I applaud both of my colleagues for providing some "thin" insight into several good books they have read and spun their areas of expertise-management consulting and local media and local collective impact projects. The ideas that they have shared are worth consideration. But it is still pretty "early in the game" for actually determining the best course of action. However, it's also important to begin thinking about the relevance of the right actions and what are the best steps forward. Better minds than mine can tackle that.

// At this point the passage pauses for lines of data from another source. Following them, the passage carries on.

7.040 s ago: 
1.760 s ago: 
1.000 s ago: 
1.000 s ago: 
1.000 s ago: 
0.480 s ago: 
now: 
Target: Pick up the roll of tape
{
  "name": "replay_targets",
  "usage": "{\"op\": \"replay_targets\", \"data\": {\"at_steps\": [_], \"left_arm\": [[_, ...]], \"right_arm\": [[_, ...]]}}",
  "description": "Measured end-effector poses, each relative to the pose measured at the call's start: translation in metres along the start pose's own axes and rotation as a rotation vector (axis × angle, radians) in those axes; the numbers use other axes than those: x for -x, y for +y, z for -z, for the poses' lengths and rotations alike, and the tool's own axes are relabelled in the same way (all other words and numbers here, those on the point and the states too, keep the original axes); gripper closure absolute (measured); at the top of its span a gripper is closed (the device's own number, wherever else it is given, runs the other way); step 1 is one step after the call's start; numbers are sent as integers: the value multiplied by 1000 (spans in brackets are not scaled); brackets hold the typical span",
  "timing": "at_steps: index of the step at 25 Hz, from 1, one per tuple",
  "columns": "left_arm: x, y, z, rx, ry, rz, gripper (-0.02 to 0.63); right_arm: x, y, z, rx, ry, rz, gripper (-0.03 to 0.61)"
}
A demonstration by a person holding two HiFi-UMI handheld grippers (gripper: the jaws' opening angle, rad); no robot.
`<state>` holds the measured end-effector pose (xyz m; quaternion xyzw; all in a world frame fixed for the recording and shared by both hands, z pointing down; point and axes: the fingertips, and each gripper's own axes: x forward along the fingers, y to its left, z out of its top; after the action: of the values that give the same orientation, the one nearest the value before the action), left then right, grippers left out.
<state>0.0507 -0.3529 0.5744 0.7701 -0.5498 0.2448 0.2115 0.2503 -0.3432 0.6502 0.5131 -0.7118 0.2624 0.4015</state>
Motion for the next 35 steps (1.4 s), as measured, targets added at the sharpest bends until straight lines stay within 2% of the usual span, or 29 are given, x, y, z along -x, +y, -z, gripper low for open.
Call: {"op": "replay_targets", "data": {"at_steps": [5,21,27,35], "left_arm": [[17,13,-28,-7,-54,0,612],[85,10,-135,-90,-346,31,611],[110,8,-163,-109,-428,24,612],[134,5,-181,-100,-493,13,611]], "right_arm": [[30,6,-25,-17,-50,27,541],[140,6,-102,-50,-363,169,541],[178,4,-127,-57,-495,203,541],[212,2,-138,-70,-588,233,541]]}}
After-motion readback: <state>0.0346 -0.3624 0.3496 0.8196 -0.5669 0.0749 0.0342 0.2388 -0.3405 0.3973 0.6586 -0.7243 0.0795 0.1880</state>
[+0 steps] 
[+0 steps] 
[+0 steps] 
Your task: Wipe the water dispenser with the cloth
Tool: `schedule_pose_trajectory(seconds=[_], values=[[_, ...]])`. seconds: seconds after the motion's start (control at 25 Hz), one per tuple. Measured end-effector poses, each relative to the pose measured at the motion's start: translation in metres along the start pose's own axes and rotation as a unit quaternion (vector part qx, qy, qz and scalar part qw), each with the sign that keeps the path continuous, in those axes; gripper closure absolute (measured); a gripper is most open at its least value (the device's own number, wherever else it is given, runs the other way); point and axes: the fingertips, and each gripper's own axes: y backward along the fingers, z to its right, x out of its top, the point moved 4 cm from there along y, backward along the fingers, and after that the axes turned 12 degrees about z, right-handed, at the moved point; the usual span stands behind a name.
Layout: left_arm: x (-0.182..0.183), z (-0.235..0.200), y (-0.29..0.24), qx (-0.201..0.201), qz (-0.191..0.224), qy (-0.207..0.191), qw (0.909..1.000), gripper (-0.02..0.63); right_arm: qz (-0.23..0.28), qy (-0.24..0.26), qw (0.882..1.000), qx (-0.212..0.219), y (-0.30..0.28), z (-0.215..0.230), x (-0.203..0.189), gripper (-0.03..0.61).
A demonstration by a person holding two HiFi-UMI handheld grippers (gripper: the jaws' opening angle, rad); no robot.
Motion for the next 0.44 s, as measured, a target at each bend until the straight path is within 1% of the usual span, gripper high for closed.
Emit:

After reading the three books they have blogged about myself and having read both of their blog posts about them, I thought it would be a good idea to offer a short blog posting of my own. As is the case with most established and perhaps mature industries these days, it should come as no surprise that the area of employee benefits is ripe for market-creating innovations and other innovative new approached to bring value back to the ever-increasing costs of employer-sponsored benefits. Truly, for many employers, this is an area that is overshot-drawing from Dr. Christensen's well-known phrase for products and services that are too good, too complex, too expensive and too inconvenient for most consumers and businesses. In fact, as we have written before traditional employee benefits costs have increased at multiples of the CPI and the quality has become suspect.
That said, I am not proposing that we focus on innovating around the traditional employer benefits offerings-even thought that is a key component for strategic change. The purpose of this blog post is to simply suggest that given the key lessons from the three books, all woven together, there is a new kind of "good enough", "family-centric" and "geographically-focused potential benefit that is low cost. And that notion is that employers should find ways to engage their employees in volunteer service roles with larger scale community-wide collective impact projects around key components of the five dimensions of wellbeing-namely career wellbeing, financial wellbeing, social wellbeing, physical wellbeing, and community wellbeing.
By supporting these types of community-based initiatives and engaging teams of employees-and their families-in service to the broader community through hands-on engagement in collective impact projects in any of the five areas of wellbeing, employers might find that they can have a substantial impact on the results of the initiative. And their sponsorship and support will impact the wellbeing of their employee volunteers, including creating more loyalty to the employer.
It's a theory at this point. But many employers already support United Way initiatives and other programs where employees help generate community support and financial aid. Engaging these employees in support of a formalized community-focused collective impact would simply be an innovative extension of the traditional efforts already in place for most employers and in most communities.